╔══

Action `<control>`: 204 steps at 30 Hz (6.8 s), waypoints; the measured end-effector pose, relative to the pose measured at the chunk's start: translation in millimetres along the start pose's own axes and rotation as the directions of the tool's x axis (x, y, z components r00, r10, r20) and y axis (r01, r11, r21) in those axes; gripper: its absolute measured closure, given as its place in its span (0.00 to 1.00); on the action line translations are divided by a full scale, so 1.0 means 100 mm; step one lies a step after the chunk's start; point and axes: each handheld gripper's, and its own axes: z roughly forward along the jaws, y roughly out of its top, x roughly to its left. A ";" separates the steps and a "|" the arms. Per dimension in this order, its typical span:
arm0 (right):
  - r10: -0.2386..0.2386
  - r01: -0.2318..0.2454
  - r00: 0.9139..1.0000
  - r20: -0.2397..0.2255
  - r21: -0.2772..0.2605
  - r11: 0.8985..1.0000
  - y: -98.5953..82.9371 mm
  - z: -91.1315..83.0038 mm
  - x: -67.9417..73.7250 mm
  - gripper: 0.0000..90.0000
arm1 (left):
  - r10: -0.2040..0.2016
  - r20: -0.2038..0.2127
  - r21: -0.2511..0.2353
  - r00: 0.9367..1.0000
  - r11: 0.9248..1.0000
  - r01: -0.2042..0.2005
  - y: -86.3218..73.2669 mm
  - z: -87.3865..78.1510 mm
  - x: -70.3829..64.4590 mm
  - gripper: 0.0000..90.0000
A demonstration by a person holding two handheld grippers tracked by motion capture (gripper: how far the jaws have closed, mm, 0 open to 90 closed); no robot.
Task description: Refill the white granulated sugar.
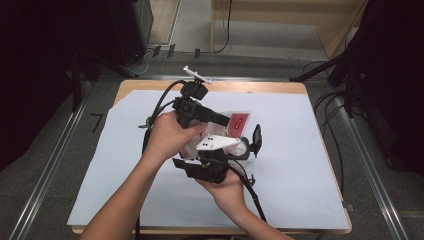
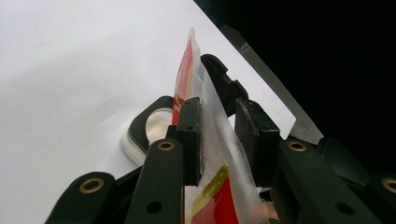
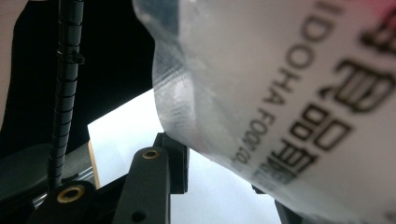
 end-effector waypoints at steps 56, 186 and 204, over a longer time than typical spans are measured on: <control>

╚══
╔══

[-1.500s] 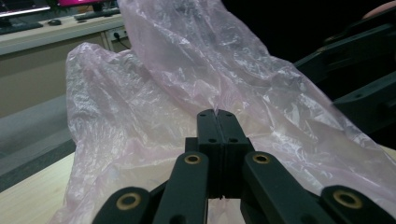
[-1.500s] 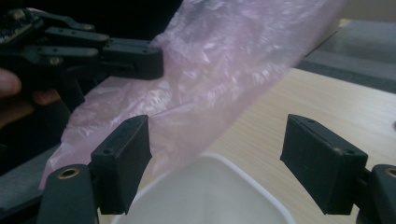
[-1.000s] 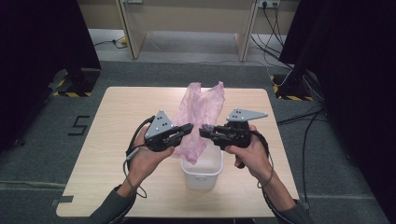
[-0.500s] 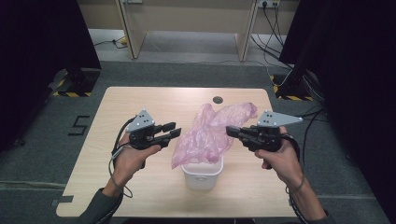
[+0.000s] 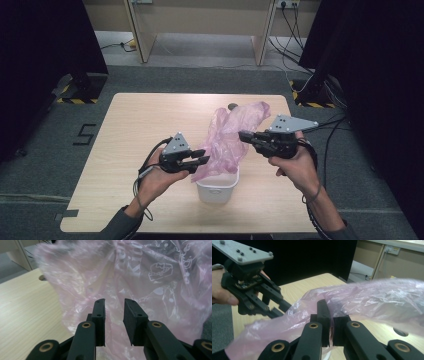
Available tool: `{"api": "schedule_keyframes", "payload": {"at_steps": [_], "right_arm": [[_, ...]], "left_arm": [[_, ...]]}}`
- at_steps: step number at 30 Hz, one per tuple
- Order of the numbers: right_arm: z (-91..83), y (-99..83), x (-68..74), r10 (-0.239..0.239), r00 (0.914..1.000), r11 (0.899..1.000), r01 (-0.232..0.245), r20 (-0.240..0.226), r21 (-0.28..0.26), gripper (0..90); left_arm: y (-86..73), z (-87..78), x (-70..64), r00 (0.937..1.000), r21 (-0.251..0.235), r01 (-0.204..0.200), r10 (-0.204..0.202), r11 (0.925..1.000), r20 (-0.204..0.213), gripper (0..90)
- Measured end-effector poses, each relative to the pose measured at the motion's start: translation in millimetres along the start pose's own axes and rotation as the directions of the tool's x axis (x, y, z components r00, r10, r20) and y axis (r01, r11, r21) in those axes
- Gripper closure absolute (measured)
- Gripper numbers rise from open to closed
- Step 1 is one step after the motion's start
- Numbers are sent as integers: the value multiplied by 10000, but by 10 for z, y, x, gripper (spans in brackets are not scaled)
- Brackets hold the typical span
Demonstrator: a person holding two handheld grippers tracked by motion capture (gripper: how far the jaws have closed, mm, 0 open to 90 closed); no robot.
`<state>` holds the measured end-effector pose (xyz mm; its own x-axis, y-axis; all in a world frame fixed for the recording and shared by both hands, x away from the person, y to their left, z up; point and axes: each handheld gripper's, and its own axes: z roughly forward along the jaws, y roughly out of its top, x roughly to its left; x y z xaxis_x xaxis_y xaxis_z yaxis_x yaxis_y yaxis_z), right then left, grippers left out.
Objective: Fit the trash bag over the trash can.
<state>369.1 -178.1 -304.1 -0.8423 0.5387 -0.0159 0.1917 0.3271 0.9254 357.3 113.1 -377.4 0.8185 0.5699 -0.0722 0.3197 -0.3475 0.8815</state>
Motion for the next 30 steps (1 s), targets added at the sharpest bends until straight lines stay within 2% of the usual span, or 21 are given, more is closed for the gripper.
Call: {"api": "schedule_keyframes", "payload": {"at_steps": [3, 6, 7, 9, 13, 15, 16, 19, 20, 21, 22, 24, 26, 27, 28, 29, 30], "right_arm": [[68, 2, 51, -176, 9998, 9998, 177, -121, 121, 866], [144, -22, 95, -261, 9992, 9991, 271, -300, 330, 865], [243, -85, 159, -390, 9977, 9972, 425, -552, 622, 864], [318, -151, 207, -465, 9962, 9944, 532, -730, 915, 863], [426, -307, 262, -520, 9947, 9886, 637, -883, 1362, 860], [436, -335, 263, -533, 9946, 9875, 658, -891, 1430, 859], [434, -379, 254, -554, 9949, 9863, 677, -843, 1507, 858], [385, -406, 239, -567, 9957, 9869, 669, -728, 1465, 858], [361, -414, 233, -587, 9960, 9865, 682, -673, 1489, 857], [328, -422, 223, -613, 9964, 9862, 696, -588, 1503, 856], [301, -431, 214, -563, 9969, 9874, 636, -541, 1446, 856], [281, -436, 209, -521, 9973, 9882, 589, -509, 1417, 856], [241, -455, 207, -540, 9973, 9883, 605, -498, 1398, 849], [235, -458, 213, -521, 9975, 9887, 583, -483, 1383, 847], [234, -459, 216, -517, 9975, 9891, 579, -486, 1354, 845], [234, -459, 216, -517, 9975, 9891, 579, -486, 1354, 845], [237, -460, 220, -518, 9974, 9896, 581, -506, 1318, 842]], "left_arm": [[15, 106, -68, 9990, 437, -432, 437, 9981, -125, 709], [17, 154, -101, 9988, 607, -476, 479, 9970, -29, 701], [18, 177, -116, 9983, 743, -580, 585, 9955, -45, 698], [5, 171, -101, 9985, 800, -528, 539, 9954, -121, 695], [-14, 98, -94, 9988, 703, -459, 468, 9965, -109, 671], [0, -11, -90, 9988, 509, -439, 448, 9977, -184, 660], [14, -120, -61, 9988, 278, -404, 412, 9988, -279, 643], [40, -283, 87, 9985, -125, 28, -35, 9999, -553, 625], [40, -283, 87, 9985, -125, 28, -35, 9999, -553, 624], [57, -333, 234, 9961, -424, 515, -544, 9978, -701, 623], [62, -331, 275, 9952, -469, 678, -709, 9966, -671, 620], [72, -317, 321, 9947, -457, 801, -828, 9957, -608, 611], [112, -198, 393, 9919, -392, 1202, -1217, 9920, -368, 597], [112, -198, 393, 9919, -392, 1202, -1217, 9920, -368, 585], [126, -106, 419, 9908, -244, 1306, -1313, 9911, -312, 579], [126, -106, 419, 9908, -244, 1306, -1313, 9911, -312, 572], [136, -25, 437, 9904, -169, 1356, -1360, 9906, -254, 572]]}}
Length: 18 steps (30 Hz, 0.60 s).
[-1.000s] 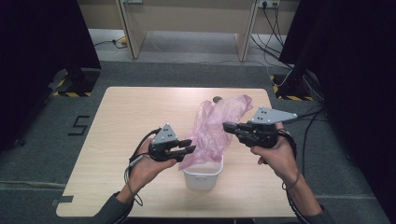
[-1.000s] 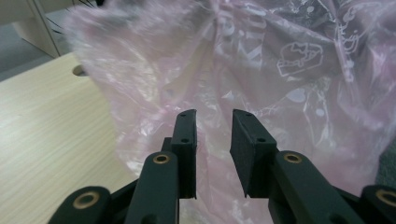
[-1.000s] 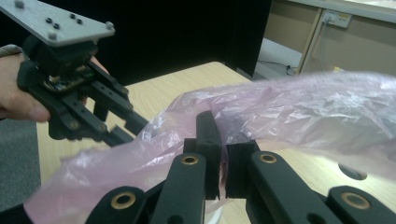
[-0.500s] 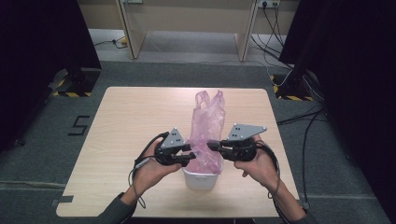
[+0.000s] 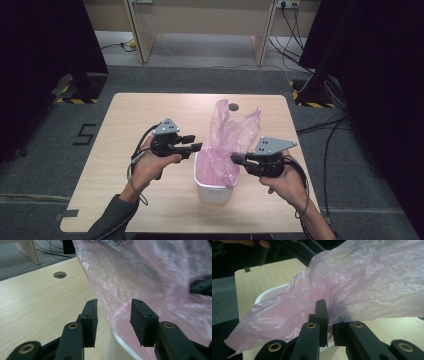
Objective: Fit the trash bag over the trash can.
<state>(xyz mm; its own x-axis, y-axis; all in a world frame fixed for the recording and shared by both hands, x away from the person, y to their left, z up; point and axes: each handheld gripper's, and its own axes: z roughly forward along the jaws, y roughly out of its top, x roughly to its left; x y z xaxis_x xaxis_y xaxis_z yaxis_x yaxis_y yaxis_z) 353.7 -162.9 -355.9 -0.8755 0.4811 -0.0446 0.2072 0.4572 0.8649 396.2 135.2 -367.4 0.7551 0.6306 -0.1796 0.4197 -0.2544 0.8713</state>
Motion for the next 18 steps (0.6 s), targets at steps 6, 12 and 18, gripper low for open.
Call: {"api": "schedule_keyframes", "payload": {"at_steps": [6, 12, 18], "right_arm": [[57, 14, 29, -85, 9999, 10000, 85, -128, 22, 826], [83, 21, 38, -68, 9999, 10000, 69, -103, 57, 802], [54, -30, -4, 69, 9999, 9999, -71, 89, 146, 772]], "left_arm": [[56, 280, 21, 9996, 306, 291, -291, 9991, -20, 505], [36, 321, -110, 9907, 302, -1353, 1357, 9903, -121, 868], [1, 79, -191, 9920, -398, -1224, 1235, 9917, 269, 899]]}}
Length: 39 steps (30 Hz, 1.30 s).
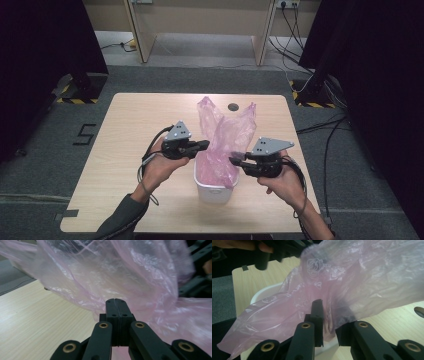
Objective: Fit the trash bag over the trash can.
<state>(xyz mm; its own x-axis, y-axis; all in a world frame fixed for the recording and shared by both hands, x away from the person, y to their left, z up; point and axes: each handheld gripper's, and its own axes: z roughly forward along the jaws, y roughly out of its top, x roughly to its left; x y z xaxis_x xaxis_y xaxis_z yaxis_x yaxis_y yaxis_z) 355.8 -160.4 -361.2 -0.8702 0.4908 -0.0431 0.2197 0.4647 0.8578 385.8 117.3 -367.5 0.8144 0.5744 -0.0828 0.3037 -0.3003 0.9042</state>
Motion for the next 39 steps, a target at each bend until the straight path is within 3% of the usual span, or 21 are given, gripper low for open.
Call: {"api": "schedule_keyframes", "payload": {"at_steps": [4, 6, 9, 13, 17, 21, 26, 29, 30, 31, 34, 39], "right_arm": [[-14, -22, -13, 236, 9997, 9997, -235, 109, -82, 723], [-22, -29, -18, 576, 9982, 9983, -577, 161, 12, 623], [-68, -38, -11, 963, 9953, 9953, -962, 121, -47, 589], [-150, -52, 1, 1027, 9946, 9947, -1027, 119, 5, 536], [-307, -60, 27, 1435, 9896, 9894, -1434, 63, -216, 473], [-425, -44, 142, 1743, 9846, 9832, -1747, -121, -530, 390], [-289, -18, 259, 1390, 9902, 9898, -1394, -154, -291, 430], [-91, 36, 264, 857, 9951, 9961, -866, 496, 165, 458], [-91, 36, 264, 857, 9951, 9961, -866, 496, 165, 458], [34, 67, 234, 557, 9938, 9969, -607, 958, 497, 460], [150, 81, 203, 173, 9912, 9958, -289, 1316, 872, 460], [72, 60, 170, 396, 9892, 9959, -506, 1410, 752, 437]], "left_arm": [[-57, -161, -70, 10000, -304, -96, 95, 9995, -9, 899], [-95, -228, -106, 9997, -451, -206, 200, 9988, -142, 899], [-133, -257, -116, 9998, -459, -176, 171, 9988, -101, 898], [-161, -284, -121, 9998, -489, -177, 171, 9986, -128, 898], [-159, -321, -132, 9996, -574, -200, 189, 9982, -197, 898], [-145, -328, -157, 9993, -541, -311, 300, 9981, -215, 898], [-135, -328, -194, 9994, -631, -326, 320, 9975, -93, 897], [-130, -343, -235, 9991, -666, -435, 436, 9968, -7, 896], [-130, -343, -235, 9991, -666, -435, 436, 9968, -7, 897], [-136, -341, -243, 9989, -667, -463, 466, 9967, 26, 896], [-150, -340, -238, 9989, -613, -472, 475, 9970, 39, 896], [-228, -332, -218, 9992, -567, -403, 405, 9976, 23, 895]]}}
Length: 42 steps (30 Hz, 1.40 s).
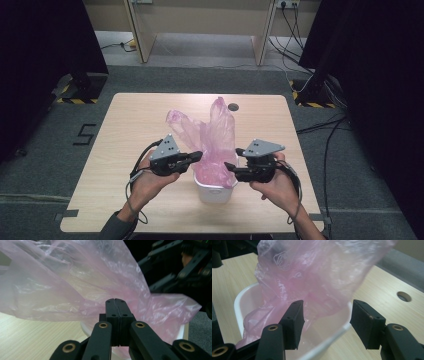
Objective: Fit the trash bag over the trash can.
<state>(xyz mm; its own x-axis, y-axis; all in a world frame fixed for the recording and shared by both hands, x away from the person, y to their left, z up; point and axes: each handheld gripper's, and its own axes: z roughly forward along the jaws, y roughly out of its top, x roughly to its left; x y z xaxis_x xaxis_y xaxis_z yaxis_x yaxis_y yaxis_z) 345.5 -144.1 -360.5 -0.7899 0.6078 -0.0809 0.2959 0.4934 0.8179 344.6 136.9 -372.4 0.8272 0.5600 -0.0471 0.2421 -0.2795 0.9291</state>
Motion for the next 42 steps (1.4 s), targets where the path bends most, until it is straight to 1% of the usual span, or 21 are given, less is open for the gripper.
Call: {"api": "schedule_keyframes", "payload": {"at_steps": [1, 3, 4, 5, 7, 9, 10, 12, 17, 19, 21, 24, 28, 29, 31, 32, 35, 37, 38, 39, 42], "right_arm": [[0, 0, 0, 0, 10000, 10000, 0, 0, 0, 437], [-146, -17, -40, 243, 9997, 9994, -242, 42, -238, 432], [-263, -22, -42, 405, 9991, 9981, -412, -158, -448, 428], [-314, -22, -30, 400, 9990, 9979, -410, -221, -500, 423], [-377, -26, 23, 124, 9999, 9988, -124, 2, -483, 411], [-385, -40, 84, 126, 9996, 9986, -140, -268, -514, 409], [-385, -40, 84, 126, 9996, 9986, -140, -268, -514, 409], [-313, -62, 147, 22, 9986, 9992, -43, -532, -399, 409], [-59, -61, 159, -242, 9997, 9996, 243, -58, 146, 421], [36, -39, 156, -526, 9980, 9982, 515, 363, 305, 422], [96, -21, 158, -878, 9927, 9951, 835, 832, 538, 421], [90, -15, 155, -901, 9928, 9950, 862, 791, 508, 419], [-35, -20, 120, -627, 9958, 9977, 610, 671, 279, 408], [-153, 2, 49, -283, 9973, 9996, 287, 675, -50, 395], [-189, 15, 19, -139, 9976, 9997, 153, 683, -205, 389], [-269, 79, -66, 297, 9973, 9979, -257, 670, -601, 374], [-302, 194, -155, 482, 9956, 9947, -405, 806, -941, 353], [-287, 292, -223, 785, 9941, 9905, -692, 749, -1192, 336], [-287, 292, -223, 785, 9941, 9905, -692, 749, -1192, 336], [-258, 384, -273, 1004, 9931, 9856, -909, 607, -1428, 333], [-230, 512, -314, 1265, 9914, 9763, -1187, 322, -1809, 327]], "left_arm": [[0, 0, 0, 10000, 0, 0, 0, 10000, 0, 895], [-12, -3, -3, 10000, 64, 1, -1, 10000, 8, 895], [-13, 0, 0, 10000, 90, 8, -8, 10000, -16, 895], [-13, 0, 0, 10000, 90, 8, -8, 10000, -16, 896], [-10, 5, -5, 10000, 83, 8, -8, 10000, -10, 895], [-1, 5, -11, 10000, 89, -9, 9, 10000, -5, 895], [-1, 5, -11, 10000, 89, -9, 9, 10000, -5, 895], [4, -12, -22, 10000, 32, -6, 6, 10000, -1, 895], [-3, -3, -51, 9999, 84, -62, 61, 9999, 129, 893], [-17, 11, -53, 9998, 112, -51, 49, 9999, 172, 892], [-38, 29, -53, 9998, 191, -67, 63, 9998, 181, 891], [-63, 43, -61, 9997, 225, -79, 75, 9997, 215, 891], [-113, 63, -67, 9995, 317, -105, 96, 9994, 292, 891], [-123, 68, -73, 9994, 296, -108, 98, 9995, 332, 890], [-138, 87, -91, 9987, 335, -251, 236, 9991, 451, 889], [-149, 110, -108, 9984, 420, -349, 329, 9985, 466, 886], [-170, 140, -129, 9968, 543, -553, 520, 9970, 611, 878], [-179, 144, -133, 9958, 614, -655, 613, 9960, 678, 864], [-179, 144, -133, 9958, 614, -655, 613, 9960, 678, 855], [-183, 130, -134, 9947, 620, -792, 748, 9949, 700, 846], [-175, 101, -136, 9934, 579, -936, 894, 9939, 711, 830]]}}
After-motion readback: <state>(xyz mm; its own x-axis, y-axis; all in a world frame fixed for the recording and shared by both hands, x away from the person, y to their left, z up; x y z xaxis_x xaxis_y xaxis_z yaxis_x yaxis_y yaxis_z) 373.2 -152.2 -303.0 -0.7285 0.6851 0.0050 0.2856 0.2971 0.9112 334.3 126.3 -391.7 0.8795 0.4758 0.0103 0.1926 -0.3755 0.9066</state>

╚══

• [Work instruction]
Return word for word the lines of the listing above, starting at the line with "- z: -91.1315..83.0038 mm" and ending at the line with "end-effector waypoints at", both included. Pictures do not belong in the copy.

• [Answer space]
  - z: -91.1315..83.0038 mm
  - x: -67.9417..73.7250 mm
  - gripper: 0.0000..90.0000
arm1 (left):
  - r10: -0.2040..0.2016
  - r20: -0.2038..0.2127
  - r21: -0.2511..0.2353
  - r00: 0.9367..1.0000
  - r11: 0.9248..1.0000
  - r01: -0.2042..0.2005
  - y: -86.3218..73.2669 mm
  - z: -87.3865..78.1510 mm
  - x: -70.3829..64.4590 mm
  - gripper: 0.0000..90.0000
A demonstration by a person holding two handheld grippers tracked by motion capture (gripper: how far the jaws have closed, mm, 0 open to 90 closed); no robot.
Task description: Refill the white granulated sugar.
 end-effector waypoints at steps 56, 186 and 204, over a longer time than typical spans are measured on: <control>

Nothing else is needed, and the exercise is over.